MoonOverPittsburgh

Some tiny creature, mad with wrath,

Is coming nearer on the path.

--Edward Gorey

Name:
Location: Pittsburgh, Pennsylvania, U.S. Outlying Islands

Writer, lawyer, cyclist, rock climber, wanderer of dark residential streets, friend.

Tuesday, February 15, 2005

Kissed By Spring

Over two weeks since last I arrived at work on two wheels, last night I went to bed in a drizzle and doubted my triangle-shaped Tuesday commute would allow for a bike. Even as late as the shower this morning, I remained uncertain. Emerging from the shower, however, I found sun streaming through the open bathroom door and spilling down the tile wall.

I wandered into the living room, wrapped in a towel, hair wild about my head, and leaned over a chair into a high livingroom window, spattered opaque with last night's rain, a thousand jewels obscuring my street view with their brilliant twinkling in the morning sun. But unlocking and then sliding open the tall window, I had the immediate sensation of childhood springtime, a day to bring only a light jacket to school that would never leave my bag once out of Mom's sight.

From an elevated dais somewhere down the block birds sang reveille, the neighborhood's morning news, the facing houses chin-tucked and enshadowed while the sun tried in vain to read the newspaper over their shoulders. The road shone still. The brief pause following the opening of the window -- outside air startled into stillness, momentarily, to find such a warm and generous portal to explore -- ended, and the damp morning chill warily poked its nose through the screen, before entering like a familiar houseguest into an unfamiliar party, head high, hand outstretched in greeting, presumptuous without importuning.

An invitation to ride I couldn't decline.

Forty-five minutes later, fed, vitamin'd, dressed in shin-length cut-off cargo pants instead of the fleece-lined tights to which I've grown all too accustomed, I hit the street. (Actually, first I wrestled with my messenger bag, which for whatever reason continues to baffle me utterly. The cats were laughing, I swear. If they're not careful, one of these days I'm going to bathe them. Then we'll see what's so goddamned funny.)
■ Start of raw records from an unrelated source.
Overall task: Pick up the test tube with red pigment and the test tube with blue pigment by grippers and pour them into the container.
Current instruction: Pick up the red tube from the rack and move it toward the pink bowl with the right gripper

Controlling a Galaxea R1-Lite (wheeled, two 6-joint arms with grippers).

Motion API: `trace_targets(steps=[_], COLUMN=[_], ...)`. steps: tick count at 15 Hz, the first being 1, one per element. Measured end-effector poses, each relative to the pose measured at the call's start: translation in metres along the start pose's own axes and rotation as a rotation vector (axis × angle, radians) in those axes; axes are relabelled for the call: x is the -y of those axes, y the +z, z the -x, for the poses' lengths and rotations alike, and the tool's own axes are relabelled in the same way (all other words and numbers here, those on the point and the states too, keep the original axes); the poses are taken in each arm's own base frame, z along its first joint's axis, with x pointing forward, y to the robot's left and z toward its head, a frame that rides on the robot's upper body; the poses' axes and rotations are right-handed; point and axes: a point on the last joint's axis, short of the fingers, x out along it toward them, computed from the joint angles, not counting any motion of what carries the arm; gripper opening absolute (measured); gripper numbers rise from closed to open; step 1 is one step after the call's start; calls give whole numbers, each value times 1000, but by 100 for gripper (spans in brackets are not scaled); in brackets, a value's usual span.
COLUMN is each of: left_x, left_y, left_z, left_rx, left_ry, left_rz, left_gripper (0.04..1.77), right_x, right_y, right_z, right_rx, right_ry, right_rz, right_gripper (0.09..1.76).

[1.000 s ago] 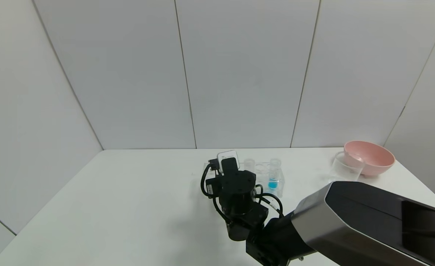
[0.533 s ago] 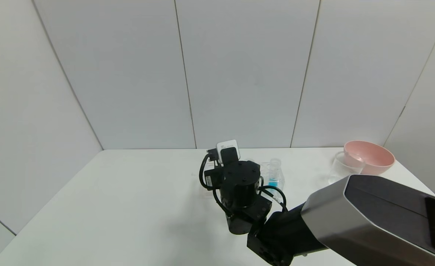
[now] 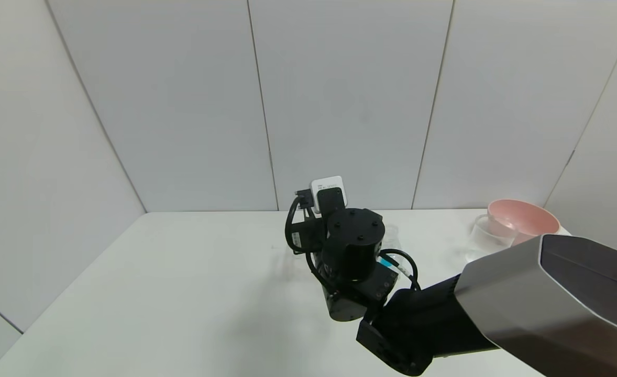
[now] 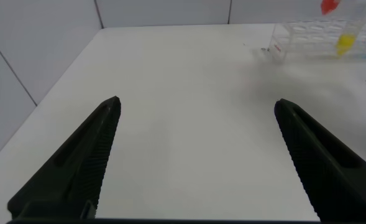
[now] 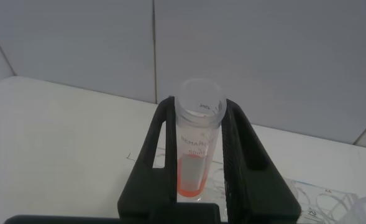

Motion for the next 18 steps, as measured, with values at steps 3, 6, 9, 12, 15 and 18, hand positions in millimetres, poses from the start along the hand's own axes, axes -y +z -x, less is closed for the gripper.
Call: trace_targets(steps=[3, 6, 9, 12, 15, 18], left_x=[0, 0, 0, 0, 0, 0], left_y=[0, 0, 0, 0, 0, 0], left_z=[0, 0, 0, 0, 0, 0], left_rx=[0, 0, 0, 0, 0, 0], left_ry=[0, 0, 0, 0, 0, 0], left_rz=[0, 0, 0, 0, 0, 0], left_gripper=[176, 176, 176, 176, 176, 176], right_x=[2, 11, 33, 72, 129, 192], right_y=[4, 9, 19, 32, 37, 40], right_z=[3, 19, 47, 80, 106, 121], right_rx=[1, -24, -60, -91, -128, -138], right_ry=[6, 86, 202, 317, 387, 389], right_rz=[3, 26, 46, 45, 31, 17], right_gripper=[49, 49, 49, 49, 49, 49])
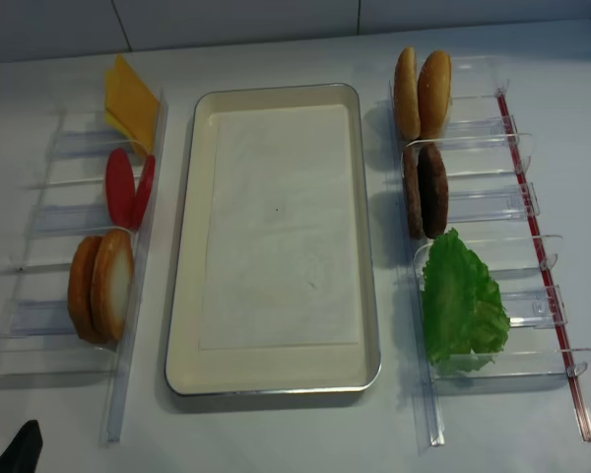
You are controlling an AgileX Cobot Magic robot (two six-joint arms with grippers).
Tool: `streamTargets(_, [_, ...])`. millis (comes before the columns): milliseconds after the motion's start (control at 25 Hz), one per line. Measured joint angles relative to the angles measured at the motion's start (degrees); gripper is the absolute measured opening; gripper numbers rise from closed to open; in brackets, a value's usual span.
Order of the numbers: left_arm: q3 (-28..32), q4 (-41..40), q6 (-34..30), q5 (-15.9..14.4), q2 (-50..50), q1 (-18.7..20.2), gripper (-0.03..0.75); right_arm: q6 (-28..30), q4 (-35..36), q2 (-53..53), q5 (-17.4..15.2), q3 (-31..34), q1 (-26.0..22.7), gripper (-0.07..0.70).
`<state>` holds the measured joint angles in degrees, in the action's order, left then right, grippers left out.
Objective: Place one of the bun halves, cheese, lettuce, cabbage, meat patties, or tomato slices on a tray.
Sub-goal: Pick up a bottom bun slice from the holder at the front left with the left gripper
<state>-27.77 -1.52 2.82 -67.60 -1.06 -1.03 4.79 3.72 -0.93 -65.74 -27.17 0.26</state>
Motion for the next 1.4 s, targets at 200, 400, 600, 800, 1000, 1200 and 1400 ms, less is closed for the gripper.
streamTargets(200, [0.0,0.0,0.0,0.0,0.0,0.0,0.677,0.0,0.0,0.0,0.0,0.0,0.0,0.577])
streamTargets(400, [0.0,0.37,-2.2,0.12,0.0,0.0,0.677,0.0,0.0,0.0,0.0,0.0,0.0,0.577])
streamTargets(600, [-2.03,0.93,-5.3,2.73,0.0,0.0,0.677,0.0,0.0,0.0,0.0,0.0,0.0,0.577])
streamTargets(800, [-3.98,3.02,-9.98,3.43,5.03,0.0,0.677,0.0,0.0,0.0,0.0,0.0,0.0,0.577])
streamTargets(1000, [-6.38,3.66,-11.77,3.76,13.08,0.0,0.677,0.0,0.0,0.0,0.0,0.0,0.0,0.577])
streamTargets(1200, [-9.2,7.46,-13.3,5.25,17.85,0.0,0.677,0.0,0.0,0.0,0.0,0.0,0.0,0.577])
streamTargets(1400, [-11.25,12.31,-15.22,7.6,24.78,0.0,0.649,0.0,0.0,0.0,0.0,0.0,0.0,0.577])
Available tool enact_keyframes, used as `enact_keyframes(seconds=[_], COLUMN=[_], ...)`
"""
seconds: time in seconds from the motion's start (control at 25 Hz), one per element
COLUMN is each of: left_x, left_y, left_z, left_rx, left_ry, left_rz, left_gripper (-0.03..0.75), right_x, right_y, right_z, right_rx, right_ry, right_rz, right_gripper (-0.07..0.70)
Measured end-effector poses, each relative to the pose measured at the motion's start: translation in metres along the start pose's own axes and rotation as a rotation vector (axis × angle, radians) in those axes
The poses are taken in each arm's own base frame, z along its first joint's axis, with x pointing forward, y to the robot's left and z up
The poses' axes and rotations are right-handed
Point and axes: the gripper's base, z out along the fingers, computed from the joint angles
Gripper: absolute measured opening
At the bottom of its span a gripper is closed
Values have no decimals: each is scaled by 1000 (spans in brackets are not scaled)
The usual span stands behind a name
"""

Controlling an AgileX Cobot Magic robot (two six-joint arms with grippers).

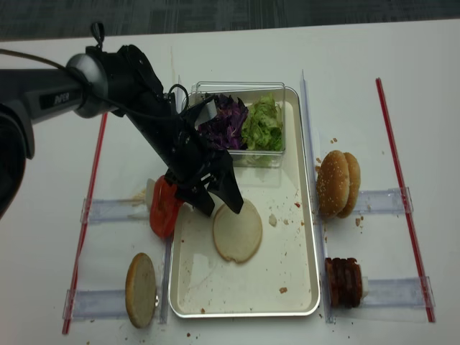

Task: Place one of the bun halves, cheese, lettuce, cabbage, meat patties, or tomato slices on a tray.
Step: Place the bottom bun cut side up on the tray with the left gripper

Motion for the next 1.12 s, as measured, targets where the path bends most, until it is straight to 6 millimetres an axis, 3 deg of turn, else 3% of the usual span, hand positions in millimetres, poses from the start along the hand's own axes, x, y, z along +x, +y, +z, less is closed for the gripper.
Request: enact_keyframes(seconds=[0.2,0.32,0.56,0.72,0.92,1.12], left_x=[1,4,15,25,38,49], left_y=[-2,-12,-39,-49,-62,-63], left_z=[-3,-16,-57,-90,-129,-154], left_rx=[-13,-28,-148,-331,-532,-711], left_ry=[-3,-34,-112,-162,-257,-316], left_rz=[7,34,60,52,36,7], left_gripper=[592,593,593,593,593,593], right_x=[0,0,0,0,0,0], right_y=[0,0,0,0,0,0], right_z=[0,0,0,0,0,0], right_rx=[0,0,0,0,0,0], right_ry=[0,0,0,0,0,0], right_rz=[0,0,0,0,0,0], right_gripper=[699,699,699,699,699,699])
On the street, for the first time in two months of learning, I was comfortable on my still new-to-me fixed-gear cycle from the second my foot left the ground. I started on the sidewalk and was snapped into both pedals before I reached the first driveway ramp into the street. On the street, my cadence was immediately smooth and easy as I held back just a bit heading down my hill to the light, acclimating my legs to the locomotive circles that would define their next 20 minutes or so. Passing to the right of cars waiting at the light, my head swiveled unthinkingly scanning at once the traffic and the road surface for hazards, errant cars making unexpected moves, pedestrians, pocks and gravel. And this was so easy, all of a sudden; my pedaling required no thought: as I looked for an appealing opening to join the flow of traffic, my feet found just the right degree of hesitation, accelerating momentarily when something appeared to open up, and then resisting again at precisely the moment I decided the opening wasn't as good as it first had seemed -- no intermediation whatsoever, hard wiring.
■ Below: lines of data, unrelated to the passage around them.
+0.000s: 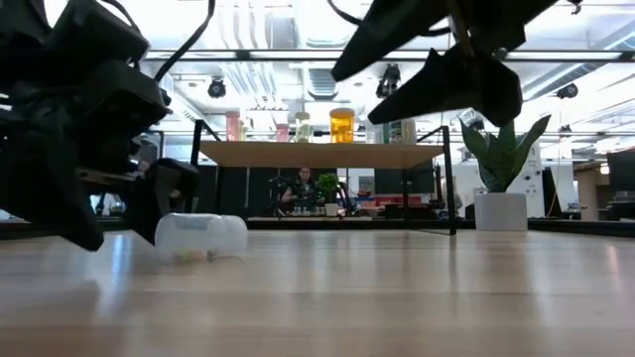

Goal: Pick and place medicine bottles onto shelf by color
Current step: Put the transparent pill bottle on the shelf

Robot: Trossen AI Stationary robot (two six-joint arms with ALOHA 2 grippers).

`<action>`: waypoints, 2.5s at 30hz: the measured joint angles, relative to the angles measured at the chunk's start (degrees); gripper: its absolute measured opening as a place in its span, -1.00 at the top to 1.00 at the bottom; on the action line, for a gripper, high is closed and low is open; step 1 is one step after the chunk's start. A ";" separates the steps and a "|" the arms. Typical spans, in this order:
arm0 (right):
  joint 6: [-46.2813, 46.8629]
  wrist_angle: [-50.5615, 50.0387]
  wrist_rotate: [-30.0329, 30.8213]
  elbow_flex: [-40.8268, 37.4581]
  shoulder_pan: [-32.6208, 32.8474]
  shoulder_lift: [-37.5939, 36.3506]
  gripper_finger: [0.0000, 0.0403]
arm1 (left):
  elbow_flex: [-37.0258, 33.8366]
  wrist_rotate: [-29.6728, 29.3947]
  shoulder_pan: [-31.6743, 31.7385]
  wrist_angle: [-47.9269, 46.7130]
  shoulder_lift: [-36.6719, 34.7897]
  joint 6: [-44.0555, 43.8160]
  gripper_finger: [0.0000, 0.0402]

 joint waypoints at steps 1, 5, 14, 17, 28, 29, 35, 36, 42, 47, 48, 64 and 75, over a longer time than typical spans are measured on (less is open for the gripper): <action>0.49 0.02 -0.05 -0.04 -0.10 0.22 -0.17 | 0.61 0.40 -0.25 0.10 0.91 0.01 -0.19; 1.90 0.01 -0.07 -0.09 -0.21 1.18 -0.17 | 3.17 1.69 -1.20 0.48 4.30 0.01 -0.19; 2.71 0.51 -3.89 0.12 -1.86 2.22 -0.17 | 8.36 7.01 -2.48 1.08 6.67 2.33 -0.19; -0.41 0.22 -5.63 0.82 -3.41 2.33 -0.17 | 8.37 7.15 -2.42 -3.57 2.80 3.01 -0.19; -35.73 -0.25 -14.85 10.33 -10.77 5.20 -0.16 | 3.00 3.76 -2.79 -18.70 -29.41 6.00 -0.19; -39.81 -0.86 -16.08 11.80 -11.34 5.94 -0.16 | 1.94 3.75 -2.79 -18.74 -32.75 6.36 -0.19; -56.87 -14.78 -19.54 22.53 -14.67 13.40 -0.16 | -5.61 3.77 -2.88 -11.66 -48.97 7.59 -0.19; -57.72 -18.31 -19.67 24.94 -15.18 15.09 -0.16 | -6.93 3.77 -2.88 -11.20 -51.25 7.60 -0.19; -48.02 -35.92 -22.61 39.23 -17.54 24.54 -0.16 | -12.65 3.77 -2.88 -6.92 -60.87 7.63 -0.19; -45.11 -41.10 -23.85 47.16 -17.50 28.45 -0.16 | -14.98 3.75 -2.86 -5.73 -64.10 7.49 -0.19; -44.95 -41.76 -23.83 48.21 -17.39 28.53 -0.16 | -15.25 3.76 -2.86 -5.73 -64.46 7.40 -0.19; -62.98 -40.79 -23.51 44.06 -14.72 26.72 -0.16 | -17.93 0.35 -2.86 -0.67 -60.00 1.87 -0.19; -73.34 -30.45 -25.93 43.08 -16.64 26.72 -0.16 | -17.10 0.43 -2.86 6.10 -56.68 1.92 -0.19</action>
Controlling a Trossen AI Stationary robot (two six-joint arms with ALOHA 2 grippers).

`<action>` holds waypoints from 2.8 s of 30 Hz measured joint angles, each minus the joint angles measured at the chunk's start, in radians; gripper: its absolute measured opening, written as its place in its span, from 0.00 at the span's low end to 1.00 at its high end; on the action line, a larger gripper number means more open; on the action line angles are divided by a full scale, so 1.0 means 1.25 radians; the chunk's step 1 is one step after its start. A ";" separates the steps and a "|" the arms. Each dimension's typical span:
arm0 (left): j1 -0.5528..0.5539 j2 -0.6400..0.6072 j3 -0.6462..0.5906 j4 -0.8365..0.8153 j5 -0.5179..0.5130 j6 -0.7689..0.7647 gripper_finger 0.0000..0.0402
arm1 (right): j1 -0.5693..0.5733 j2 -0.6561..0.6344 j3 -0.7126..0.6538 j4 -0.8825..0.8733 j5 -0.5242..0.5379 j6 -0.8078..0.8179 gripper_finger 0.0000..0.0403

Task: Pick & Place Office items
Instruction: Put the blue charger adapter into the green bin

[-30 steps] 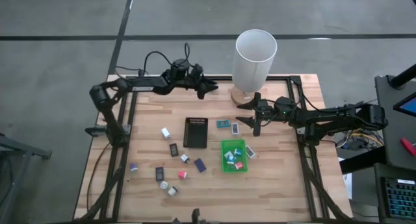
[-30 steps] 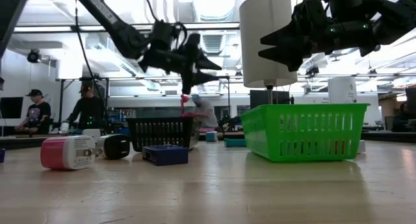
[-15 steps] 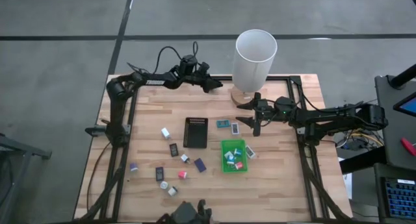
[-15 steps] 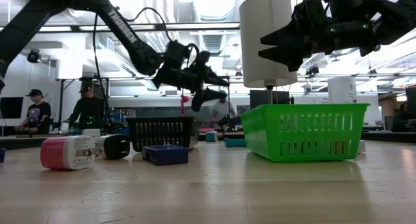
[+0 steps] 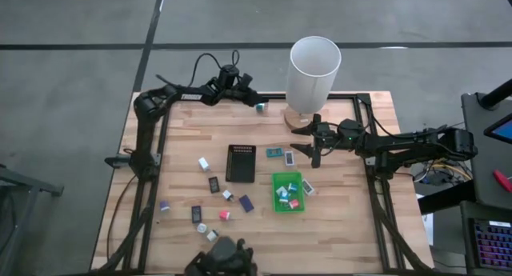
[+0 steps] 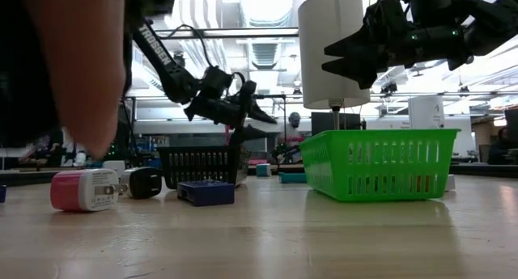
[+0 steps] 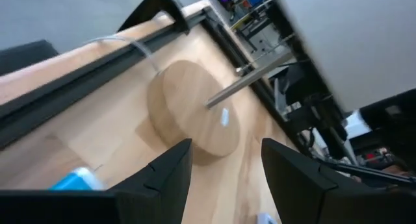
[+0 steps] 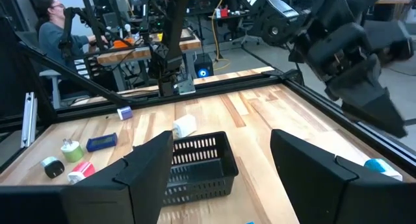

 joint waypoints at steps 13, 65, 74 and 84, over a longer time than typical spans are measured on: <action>0.042 0.026 0.133 -0.395 -0.009 0.096 0.47 | 0.000 0.000 0.000 0.000 0.000 0.000 0.66; 0.051 0.086 0.307 -0.643 -0.019 0.080 0.47 | 0.000 0.000 0.000 0.000 0.000 0.000 0.66; 0.048 0.146 0.333 -0.641 0.027 0.079 0.47 | 0.000 0.000 0.000 0.000 0.000 0.000 0.63; 0.049 0.208 0.408 -0.692 0.069 0.071 0.47 | 0.000 0.000 0.000 0.000 0.000 0.000 0.65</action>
Finally merging into the thoroughfare's morning rush, I discovered that my wrists and my tailbone ached from Sunday's long ride, that my thighs felt a bit hollow and stiff, but my legs warmed easily enough to the movement, and my right shin to the knee was stimulated rather than chilled by the breeze to which it was exposed. For a change, my eyes didn't water as their humor adjusted to the outside air.
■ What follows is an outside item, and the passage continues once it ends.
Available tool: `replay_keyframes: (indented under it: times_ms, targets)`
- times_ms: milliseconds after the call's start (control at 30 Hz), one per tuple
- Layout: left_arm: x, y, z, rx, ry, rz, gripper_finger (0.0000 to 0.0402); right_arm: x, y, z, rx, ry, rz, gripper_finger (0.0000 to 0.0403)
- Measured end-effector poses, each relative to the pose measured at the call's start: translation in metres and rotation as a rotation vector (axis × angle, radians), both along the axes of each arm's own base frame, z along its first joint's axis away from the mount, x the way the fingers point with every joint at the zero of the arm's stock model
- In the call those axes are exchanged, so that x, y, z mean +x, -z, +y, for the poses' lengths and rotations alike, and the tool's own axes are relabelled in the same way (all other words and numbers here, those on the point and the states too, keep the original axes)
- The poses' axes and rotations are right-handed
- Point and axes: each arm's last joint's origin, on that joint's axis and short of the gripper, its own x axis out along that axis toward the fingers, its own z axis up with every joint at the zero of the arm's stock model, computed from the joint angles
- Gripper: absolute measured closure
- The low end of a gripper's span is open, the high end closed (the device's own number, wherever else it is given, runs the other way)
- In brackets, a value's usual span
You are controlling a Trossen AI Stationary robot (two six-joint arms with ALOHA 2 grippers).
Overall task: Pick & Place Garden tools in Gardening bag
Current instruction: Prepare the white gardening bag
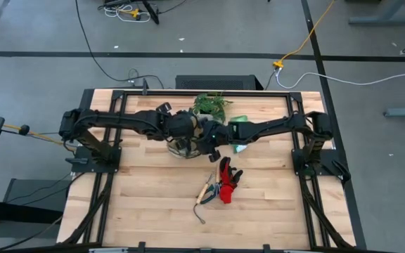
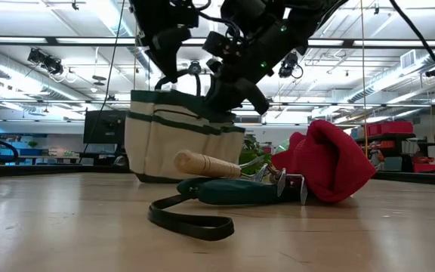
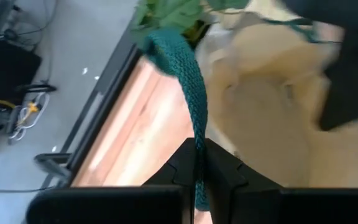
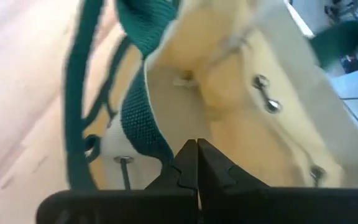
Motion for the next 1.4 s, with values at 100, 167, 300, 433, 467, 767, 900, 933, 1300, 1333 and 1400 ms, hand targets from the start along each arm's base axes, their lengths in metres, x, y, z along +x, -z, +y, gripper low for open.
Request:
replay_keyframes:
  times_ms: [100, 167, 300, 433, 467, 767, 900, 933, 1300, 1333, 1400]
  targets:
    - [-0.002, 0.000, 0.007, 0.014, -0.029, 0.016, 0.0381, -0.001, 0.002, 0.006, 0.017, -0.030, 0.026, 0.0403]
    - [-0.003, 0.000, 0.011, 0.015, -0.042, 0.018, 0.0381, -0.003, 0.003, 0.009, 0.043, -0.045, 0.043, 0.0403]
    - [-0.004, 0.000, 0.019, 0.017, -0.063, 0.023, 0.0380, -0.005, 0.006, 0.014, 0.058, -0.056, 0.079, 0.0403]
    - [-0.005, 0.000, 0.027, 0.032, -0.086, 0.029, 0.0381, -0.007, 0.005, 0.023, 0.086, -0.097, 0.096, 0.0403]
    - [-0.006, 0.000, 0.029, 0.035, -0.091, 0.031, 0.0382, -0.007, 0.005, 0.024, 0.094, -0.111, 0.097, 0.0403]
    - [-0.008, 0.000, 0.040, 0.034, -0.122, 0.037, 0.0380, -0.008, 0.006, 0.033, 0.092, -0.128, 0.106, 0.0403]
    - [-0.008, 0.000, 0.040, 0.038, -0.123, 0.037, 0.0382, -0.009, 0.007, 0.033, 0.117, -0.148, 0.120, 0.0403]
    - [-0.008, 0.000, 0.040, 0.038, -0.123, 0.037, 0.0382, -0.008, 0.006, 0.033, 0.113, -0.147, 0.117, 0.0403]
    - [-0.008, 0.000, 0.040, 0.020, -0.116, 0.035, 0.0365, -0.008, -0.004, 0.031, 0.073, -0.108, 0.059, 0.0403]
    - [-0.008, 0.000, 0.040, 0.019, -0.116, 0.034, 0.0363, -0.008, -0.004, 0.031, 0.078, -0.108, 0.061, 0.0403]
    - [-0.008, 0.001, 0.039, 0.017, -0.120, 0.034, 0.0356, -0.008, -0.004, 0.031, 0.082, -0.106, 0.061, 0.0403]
Everywhere I rode, every hill taken slowly, every time I allowed myself to quicken to catch a light, every intersection, every abrupt ninety-degree change of direction to angle around a car and thus avoid stopping, all were as natural as picking up a pen and paper, or down-shifting to pass someone on the interstate, like breathing almost, no anxiety for the ever-present risk of someone (quite possibly me) doing something stupid, just being -- on the bike -- on the road -- in traffic -- in the morning breeze.

Kissed by spring, which -- like the jail-trail ride into Oakland I have to look forward to this afternoon -- can't come soon enough. Every day should begin with such promise.